- Material shown:
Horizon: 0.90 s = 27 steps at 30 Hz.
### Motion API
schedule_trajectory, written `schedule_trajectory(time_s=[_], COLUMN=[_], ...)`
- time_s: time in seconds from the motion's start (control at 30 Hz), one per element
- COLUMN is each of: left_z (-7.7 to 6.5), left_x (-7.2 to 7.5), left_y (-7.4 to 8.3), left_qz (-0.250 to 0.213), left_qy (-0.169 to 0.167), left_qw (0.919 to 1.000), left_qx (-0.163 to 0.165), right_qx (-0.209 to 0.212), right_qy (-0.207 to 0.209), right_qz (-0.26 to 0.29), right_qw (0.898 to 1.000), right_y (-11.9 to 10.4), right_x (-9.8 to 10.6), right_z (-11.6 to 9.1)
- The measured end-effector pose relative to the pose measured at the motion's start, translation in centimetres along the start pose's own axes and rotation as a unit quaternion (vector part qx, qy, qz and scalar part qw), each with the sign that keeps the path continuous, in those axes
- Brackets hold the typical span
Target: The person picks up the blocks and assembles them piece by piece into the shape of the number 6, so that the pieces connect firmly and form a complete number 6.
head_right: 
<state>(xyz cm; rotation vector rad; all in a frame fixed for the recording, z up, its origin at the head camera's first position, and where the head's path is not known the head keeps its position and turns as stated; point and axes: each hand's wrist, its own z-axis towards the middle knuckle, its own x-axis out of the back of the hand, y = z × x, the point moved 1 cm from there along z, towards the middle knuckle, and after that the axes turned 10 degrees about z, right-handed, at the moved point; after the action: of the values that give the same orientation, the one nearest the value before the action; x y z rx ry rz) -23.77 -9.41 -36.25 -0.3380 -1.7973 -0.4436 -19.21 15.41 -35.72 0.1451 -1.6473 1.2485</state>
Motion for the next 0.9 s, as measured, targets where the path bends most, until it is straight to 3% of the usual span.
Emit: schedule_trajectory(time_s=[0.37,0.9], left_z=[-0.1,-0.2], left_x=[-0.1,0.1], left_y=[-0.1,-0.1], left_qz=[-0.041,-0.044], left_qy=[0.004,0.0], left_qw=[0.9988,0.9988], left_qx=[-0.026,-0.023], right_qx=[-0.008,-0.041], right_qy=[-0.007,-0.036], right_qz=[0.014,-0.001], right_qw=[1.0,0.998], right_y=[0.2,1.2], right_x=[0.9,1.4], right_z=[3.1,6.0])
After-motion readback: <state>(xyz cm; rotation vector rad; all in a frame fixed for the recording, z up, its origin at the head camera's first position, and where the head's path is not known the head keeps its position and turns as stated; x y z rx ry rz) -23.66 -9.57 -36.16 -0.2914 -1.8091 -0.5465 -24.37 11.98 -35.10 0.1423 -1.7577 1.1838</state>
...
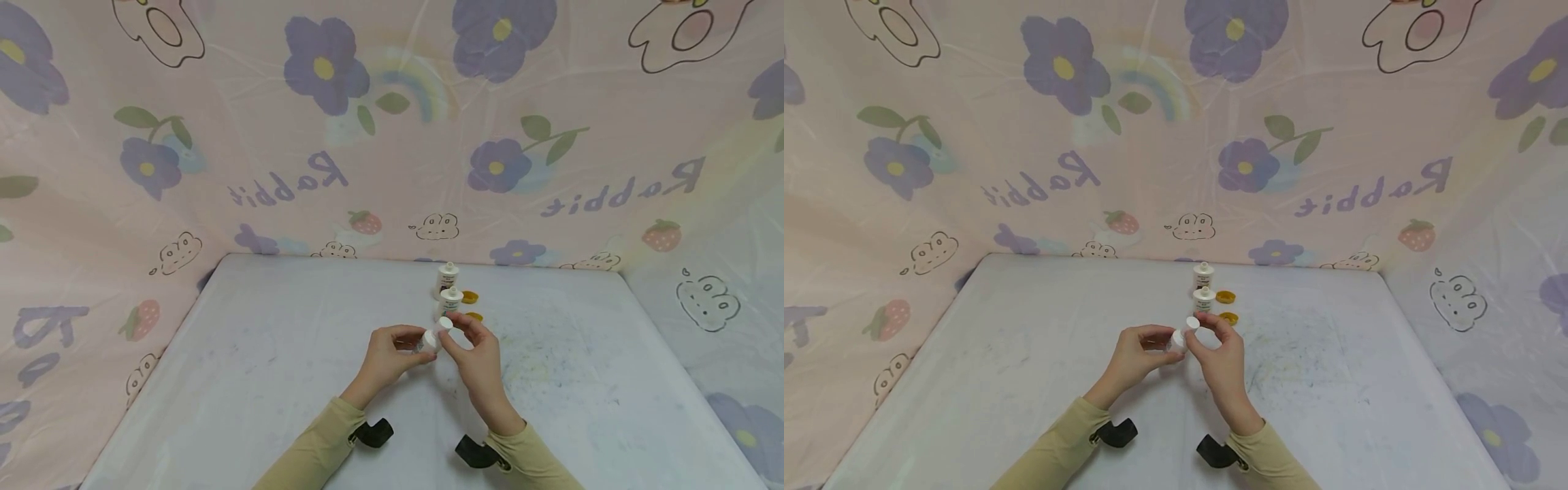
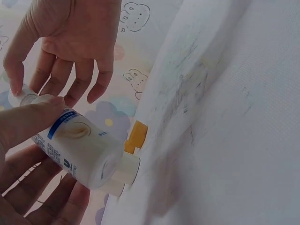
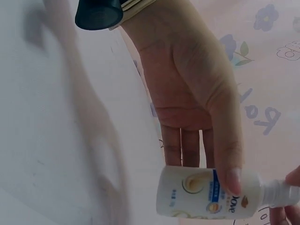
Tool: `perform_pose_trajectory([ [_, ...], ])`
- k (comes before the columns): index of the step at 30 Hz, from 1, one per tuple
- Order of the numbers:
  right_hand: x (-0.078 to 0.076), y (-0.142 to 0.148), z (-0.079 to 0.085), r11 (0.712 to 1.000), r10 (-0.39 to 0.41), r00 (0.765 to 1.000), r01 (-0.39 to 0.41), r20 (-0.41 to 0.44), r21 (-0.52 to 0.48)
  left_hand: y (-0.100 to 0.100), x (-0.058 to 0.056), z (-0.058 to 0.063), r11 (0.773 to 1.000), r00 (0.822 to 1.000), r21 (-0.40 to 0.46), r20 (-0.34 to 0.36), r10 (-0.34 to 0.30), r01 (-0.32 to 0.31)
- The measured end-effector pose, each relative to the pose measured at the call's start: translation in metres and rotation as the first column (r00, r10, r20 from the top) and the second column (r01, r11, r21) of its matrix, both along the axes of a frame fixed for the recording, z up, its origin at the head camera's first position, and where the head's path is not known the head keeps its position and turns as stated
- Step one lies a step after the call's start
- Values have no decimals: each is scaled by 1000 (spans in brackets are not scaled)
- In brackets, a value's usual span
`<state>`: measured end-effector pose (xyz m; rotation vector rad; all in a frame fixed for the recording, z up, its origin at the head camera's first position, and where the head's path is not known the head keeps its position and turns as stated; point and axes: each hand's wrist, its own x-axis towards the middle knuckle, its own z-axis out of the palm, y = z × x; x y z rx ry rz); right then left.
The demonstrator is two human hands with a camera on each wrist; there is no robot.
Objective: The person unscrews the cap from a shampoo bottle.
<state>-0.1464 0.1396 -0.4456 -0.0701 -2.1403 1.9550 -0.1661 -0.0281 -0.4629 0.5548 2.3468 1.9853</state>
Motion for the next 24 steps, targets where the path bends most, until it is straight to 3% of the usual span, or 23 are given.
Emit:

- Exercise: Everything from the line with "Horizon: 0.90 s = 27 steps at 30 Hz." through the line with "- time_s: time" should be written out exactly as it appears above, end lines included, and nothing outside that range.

- Written answer:
Horizon: 0.90 s = 27 steps at 30 Hz.
### Motion API
schedule_trajectory, written `schedule_trajectory(time_s=[_], COLUMN=[_], ...)`
- time_s: time in seconds from the motion's start (control at 30 Hz), one per element

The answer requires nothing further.